Diet season is upon us. With spring right around the corner and bikini season not far behind it’s time to renew those New Year’s resolutions and get your booty in shape for summer! For many of us, it’s also time to think about a credit diet too. How about you? Are you starting to feel your budget getting tight with rising credit card bills? If so, it’s time to tighten your belt and shed some of those nagging bills. I recently asked questions to Can Arkali, principal scientist for analytics and scores development at FICO® and here are a few good reasons to trim your credit card balances, especially if you have any major financial goals – like buying a home or paying for college - this year.
How low do credit card balances need to be to increase my FICO® Score? Your credit utilization ratio - the percentage of your available credit you're using - is an important factor in your FICO® Score. While there are no hard and fast rules for ideal credit utilization ratios, our analysis has shown that consumers with FICO® Scores of 800 or above use on average 7% of their available credit.
Is it better to keep a small balance on your credit card or can it be paid to zero? A common credit scoring myth is that leaving some balance on your credit card each month (e.g. not paying the balance off in full) is beneficial to your score. In reality, the credit card balances reflected in your credit report are typically the most recent monthly statement balance, and therefore do not reflect how much of that statement balance you paid off. So, there is no truth to the myth that failing to pay off your card balances in full every month can be beneficial to your score.
How often do I need to use my credit card to increase my FICO® Score? Our analysis of millions of credit files finds that consumers with a modest degree of activity on credit cards represent slightly lower risk than those consumers with no recent card activity at all. So, demonstrating some activity on your credit cards, while keeping your balances on those cards relatively low, can help you reach and maintain a great FICO® Score.
Should I spread out balances on all of my credit cards or does it not matter for your FICO® Score? (for example, if I have $10,000 worth of credit card debt, is it better to spread it out to put $2,000 on 5 cards or $5,000 on 2 cards or $10,000 on 1 card?) Reducing your credit card debt is key here as opposed to restructuring it. Spreading out your credit card debt across multiple cards would not reduce the amount you owe. The first step would be to pay down or pay off this credit card debt. More generally speaking, making payments on all credit obligations on time, lowering overall debt as much as possible and applying for new credit only as needed are essential for a good FICO® Score.

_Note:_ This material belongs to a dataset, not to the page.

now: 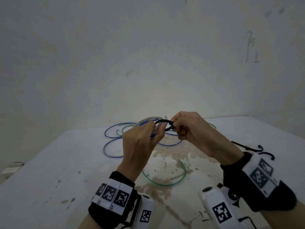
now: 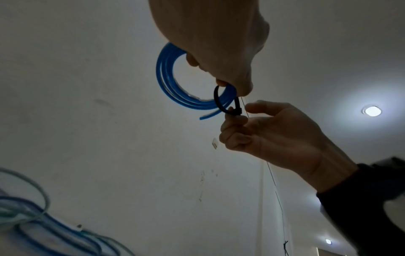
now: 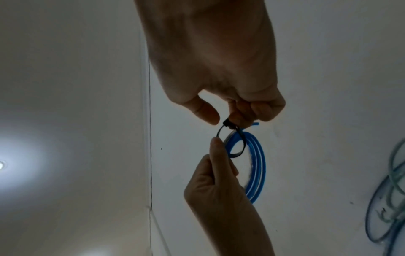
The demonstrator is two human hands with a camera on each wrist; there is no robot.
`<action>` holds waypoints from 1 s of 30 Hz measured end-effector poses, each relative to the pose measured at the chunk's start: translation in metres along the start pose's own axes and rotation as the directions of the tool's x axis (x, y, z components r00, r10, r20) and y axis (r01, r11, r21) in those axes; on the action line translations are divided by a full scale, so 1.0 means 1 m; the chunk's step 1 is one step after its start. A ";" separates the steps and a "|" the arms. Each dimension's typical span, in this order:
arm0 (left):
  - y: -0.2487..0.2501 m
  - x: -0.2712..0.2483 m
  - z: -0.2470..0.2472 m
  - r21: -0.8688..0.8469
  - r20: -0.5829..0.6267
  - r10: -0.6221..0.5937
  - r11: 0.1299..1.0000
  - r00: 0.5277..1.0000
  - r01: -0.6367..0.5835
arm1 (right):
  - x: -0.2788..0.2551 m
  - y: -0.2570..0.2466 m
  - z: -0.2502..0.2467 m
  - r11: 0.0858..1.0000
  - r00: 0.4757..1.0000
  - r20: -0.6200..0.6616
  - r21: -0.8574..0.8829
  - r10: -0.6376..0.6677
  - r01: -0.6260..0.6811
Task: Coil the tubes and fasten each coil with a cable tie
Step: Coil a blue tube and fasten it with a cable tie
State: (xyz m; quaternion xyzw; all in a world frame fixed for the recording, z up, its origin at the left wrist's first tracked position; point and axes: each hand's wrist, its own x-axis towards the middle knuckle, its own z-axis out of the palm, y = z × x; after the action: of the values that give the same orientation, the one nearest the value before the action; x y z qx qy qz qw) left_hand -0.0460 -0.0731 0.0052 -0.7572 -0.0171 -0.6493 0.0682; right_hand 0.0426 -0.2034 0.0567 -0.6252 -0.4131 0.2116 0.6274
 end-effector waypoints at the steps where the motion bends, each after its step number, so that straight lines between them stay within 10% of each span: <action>1: 0.000 0.000 -0.001 0.007 -0.009 -0.023 1.000 1.000 0.023 | -0.001 0.001 0.000 0.998 0.999 -0.028 -0.056 -0.032 0.030; 21: 0.008 -0.002 0.000 -0.151 0.041 -0.230 0.960 0.972 0.234 | -0.010 0.013 0.015 0.847 0.868 -0.055 -0.257 -0.493 0.465; 30: 0.005 -0.001 -0.002 -0.379 0.178 -0.434 0.798 0.883 0.468 | -0.001 0.020 0.003 0.944 0.954 -0.069 -0.181 -0.292 0.276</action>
State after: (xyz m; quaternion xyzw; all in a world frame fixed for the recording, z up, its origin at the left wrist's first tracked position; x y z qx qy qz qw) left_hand -0.0472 -0.0782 0.0046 -0.7542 -0.0628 -0.6040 -0.2497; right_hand 0.0449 -0.1995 0.0370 -0.6195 -0.4852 0.0528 0.6148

Does your FICO® Score use your credit card limit as the factor or the highest the balance ever went to? In determining the credit utilization ratio, the FICO® Score uses your credit card limit as reported by the lender and as captured on your credit bureau file.
Does your home equity credit line "revolving" balance get calculated into your FICO® Score? Is there a size of the loan that matters at all? While your home equity credit line is not included in the credit utilization ratio calculation, the payment history on HELOCs is definitely considered by the FICO® Score.
Does a card that goes over the limit get more points taken away? The FICO® Score may differentiate between someone who is at their credit limit (e.g. 100% utilized) on their credit cards, and someone who has exceeded their credit limit (e.g. > 100% utilized). Our research has found that consumers with credit utilization ratios in excess of 100% represent greater risk of default than consumers at or below 100% utilization.
So, was that inspiring or what?! Now’s the time to trim your credit card balances and see your FICO® Score go up…just in time for summer vacation season. I know it can be hard to get started so please let me know if you need help. Remember to create a plan, a budget and stick to it. You can do this!